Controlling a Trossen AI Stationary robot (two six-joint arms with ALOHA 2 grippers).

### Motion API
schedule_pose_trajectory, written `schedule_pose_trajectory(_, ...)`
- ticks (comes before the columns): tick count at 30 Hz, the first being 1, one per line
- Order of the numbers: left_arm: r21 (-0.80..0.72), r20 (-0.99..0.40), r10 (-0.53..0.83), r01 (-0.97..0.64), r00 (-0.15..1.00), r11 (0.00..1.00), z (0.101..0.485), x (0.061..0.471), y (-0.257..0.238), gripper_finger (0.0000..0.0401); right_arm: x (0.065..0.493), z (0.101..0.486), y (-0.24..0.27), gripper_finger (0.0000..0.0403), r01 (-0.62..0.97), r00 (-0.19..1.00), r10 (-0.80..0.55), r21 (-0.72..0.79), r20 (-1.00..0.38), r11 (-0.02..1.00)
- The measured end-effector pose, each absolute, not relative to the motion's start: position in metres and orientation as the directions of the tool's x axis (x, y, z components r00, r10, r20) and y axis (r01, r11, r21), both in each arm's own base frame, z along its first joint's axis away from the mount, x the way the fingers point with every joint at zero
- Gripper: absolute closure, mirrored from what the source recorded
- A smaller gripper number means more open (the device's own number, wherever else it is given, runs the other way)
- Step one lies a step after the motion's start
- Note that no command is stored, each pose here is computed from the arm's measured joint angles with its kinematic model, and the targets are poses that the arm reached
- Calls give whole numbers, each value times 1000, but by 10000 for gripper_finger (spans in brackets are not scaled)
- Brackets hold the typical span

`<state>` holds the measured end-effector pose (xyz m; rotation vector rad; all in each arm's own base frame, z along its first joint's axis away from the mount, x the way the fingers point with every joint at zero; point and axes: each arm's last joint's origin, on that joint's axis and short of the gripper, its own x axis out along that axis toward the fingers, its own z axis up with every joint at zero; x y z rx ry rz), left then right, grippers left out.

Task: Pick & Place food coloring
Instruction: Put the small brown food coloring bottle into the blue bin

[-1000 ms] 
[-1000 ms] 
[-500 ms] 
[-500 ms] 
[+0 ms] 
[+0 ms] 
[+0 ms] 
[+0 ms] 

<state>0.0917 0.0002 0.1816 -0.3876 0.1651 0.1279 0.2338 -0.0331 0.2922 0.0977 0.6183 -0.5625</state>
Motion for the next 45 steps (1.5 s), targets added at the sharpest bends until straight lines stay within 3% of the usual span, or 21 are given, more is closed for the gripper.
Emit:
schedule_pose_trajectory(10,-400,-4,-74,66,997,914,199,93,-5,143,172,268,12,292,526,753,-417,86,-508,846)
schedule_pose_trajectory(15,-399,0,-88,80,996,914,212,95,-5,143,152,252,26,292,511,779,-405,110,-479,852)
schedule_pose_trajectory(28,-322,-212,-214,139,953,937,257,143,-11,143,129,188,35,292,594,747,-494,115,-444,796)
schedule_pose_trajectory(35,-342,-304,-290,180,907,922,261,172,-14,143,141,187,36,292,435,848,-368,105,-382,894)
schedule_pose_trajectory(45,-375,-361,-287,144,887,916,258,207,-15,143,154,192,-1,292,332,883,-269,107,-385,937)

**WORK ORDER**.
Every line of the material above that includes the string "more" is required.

**SOLVED EXERCISE**.
- A smaller gripper number means more open (the device's own number, wherever else it is given, runs the other way)
Motion for the next 45 steps (1.5 s), targets added at the sharpest bends until straight lines stay within 3% of the usual span, or 21 are given, more is closed for the gripper.

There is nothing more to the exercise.